A similar scenario might take place in the home-furnishing industry, with designers selling furniture designs to be manufactured by a workshop chosen by consumers. Such a business model would be extremely attractive to small start-up designer firms without sufficiently broad (traditional) manufacturing and distribution capabilities. Manufacturing outlets already equipped with flexible networked manufacturing systems may initially see this ad-hoc manufacturing as a high value-added supplement to their revenue stream.
Consumers benefit by being able to better price the value of a product’s design separately from its workmanship, lowering pricing inefficiencies.
Contrast this to the current situation, where consumers are sometimes faced with expensive, well-designed products that are shoddily manufactured, and vice versa.

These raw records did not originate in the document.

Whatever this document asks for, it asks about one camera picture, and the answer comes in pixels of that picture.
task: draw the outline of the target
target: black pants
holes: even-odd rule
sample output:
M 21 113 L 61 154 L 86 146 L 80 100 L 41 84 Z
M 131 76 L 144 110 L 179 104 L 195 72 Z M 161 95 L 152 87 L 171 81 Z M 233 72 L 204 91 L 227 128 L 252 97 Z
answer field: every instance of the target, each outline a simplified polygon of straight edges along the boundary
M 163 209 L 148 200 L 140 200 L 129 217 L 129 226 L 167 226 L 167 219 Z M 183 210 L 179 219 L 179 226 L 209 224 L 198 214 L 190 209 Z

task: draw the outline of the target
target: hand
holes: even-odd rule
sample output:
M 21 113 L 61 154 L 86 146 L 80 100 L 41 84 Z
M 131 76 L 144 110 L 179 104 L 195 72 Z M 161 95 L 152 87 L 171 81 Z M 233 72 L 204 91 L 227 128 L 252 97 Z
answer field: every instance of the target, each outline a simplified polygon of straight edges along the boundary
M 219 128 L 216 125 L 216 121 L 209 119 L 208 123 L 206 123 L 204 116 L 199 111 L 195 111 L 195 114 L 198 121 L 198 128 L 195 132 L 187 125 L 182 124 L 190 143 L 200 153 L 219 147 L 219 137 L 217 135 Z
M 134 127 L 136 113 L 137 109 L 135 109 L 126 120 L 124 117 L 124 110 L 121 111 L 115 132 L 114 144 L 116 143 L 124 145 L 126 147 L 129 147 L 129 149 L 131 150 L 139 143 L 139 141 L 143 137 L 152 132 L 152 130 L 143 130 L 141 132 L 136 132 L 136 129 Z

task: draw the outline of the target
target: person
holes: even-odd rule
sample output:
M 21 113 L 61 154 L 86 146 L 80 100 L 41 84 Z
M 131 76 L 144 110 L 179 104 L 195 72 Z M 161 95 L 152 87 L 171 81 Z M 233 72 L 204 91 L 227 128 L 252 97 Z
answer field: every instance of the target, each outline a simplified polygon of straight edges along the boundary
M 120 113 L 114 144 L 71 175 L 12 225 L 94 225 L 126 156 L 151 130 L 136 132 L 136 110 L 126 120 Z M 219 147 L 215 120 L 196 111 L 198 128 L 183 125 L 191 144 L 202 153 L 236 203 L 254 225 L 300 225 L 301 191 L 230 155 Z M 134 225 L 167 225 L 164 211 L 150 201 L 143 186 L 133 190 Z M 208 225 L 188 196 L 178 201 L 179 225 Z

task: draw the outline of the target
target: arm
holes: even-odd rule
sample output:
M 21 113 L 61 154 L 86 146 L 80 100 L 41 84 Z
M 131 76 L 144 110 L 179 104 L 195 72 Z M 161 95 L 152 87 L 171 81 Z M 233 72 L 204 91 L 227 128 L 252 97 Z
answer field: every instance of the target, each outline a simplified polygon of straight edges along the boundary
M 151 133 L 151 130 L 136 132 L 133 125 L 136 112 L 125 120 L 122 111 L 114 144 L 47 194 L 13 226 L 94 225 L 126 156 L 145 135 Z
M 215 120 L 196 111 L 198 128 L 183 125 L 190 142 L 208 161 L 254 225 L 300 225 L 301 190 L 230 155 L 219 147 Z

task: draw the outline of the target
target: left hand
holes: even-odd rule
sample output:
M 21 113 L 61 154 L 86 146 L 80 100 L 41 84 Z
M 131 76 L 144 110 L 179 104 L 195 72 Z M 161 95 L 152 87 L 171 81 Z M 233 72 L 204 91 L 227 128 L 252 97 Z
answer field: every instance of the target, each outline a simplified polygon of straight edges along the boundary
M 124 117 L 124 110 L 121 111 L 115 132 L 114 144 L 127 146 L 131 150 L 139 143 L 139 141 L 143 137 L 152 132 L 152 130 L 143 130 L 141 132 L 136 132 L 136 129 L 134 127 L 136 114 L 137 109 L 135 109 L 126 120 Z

However, for this business model to become widely accepted for physical products, the potential loss of economies of scale in manufacturing will have to be addressed. The development of flexible manufacturing systems will also have to be advanced.
Products, physical or otherwise, and services that can undergo information distillation and reconstruction will be swept into the information economy. The agent of change is the engineering of reconstruction technologies connected to the network periphery.
New forms of distilled information in networks will give rise to new processing, networking, and socio-economic activities. By engineering advances in reconstruction capabilities, we will be better able to feel the pulse of the information age.